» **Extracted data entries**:
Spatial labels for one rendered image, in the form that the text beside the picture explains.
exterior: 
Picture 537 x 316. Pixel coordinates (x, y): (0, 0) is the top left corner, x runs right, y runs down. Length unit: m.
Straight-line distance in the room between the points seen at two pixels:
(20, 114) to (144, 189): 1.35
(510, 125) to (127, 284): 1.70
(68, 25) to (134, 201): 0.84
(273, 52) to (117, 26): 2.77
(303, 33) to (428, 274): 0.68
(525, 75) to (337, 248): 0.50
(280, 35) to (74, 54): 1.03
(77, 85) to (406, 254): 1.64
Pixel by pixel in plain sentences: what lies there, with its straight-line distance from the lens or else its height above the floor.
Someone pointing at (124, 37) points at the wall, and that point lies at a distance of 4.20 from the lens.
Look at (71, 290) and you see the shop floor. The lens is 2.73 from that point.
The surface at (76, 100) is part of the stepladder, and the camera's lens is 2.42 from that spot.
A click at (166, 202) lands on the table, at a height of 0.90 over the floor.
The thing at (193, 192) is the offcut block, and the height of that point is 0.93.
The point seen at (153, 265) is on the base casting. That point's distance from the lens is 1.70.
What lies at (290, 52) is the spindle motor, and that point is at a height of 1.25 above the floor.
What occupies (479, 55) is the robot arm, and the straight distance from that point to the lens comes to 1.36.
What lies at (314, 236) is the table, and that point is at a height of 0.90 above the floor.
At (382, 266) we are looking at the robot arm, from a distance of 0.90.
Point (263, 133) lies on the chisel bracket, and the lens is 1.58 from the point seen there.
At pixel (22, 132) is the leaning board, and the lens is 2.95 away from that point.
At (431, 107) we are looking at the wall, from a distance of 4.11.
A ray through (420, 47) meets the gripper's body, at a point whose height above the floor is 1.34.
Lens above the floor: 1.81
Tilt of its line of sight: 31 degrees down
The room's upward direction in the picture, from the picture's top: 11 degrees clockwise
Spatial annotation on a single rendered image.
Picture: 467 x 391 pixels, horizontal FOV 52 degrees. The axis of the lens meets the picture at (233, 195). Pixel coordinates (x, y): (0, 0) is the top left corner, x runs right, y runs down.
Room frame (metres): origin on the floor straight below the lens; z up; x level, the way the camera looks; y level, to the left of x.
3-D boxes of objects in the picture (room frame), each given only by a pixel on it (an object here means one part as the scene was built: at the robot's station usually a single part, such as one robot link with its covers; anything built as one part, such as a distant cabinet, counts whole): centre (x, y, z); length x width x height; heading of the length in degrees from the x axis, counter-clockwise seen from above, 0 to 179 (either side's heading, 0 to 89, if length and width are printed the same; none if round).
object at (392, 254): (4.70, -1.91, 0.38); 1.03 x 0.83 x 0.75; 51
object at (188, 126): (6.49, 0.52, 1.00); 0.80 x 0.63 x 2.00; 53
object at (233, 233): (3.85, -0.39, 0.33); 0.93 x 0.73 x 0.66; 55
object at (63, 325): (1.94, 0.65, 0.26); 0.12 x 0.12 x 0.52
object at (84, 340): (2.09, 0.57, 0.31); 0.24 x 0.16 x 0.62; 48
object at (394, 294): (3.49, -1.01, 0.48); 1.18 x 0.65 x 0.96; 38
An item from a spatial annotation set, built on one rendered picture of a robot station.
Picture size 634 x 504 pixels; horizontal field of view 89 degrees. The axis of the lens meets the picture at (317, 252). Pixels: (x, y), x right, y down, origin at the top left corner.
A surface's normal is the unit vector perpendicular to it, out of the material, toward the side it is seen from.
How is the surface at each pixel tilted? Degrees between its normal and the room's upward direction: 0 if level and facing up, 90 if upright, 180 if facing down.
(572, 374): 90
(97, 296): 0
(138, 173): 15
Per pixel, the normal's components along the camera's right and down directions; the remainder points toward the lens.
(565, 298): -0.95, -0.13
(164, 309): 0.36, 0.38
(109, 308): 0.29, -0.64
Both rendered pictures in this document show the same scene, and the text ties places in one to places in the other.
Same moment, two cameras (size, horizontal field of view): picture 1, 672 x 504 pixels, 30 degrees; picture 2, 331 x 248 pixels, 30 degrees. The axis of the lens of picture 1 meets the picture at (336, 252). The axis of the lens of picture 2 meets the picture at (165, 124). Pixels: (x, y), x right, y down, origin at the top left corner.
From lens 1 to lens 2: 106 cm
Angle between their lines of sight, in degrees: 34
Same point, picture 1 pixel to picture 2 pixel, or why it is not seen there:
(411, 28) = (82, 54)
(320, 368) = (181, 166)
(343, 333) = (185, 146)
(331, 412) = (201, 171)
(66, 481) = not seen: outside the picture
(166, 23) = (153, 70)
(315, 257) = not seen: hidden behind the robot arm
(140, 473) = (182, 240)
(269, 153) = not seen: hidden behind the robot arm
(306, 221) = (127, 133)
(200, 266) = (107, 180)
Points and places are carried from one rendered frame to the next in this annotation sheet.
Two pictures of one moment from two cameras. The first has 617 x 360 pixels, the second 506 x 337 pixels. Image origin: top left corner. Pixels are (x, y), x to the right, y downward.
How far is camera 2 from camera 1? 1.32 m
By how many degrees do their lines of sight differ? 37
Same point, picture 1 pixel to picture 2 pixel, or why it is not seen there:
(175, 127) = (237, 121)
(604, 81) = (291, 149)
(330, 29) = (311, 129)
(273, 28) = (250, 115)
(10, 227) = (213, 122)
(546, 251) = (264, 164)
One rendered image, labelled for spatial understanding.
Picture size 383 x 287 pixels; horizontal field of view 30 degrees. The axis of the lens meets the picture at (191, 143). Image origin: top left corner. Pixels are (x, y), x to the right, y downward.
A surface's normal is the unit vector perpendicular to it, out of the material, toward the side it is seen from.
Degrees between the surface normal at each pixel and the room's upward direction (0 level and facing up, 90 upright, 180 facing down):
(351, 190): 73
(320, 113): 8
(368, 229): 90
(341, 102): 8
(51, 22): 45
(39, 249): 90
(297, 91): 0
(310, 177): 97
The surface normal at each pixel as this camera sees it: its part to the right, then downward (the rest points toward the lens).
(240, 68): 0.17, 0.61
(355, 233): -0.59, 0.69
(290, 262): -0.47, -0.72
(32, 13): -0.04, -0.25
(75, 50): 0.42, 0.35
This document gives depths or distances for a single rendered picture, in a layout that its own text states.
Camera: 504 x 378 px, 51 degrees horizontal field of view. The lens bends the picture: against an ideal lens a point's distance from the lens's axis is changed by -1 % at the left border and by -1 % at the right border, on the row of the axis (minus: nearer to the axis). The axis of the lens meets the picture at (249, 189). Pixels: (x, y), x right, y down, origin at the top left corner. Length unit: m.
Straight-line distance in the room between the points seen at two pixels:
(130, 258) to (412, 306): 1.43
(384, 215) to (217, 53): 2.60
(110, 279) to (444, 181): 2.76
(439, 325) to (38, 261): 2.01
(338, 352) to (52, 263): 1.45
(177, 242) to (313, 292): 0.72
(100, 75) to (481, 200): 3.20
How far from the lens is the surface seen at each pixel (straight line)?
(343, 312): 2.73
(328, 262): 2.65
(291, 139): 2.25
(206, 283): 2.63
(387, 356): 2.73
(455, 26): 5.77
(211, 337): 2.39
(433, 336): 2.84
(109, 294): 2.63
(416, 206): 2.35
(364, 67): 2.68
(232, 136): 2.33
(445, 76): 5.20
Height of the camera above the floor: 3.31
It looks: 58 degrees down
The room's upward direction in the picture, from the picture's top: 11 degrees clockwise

» **YOUR TASK**: Quote every line from the beginning of the entries up to and including the line that contains "At (431, 107)".

» **SOLVED PROBLEM**:
Spatial labels for one rendered image, in the form that the text beside the picture explains.
exterior: 
Picture 537 x 316. Pixel coordinates (x, y): (0, 0) is the top left corner, x runs right, y runs down. Length unit: m.
Straight-line distance in the room between the points seen at two pixels:
(20, 114) to (144, 189): 1.35
(510, 125) to (127, 284): 1.70
(68, 25) to (134, 201): 0.84
(273, 52) to (117, 26): 2.77
(303, 33) to (428, 274): 0.68
(525, 75) to (337, 248): 0.50
(280, 35) to (74, 54): 1.03
(77, 85) to (406, 254): 1.64
Pixel by pixel in plain sentences: what lies there, with its straight-line distance from the lens or else its height above the floor.
Someone pointing at (124, 37) points at the wall, and that point lies at a distance of 4.20 from the lens.
Look at (71, 290) and you see the shop floor. The lens is 2.73 from that point.
The surface at (76, 100) is part of the stepladder, and the camera's lens is 2.42 from that spot.
A click at (166, 202) lands on the table, at a height of 0.90 over the floor.
The thing at (193, 192) is the offcut block, and the height of that point is 0.93.
The point seen at (153, 265) is on the base casting. That point's distance from the lens is 1.70.
What lies at (290, 52) is the spindle motor, and that point is at a height of 1.25 above the floor.
What occupies (479, 55) is the robot arm, and the straight distance from that point to the lens comes to 1.36.
What lies at (314, 236) is the table, and that point is at a height of 0.90 above the floor.
At (382, 266) we are looking at the robot arm, from a distance of 0.90.
Point (263, 133) lies on the chisel bracket, and the lens is 1.58 from the point seen there.
At pixel (22, 132) is the leaning board, and the lens is 2.95 away from that point.
At (431, 107) we are looking at the wall, from a distance of 4.11.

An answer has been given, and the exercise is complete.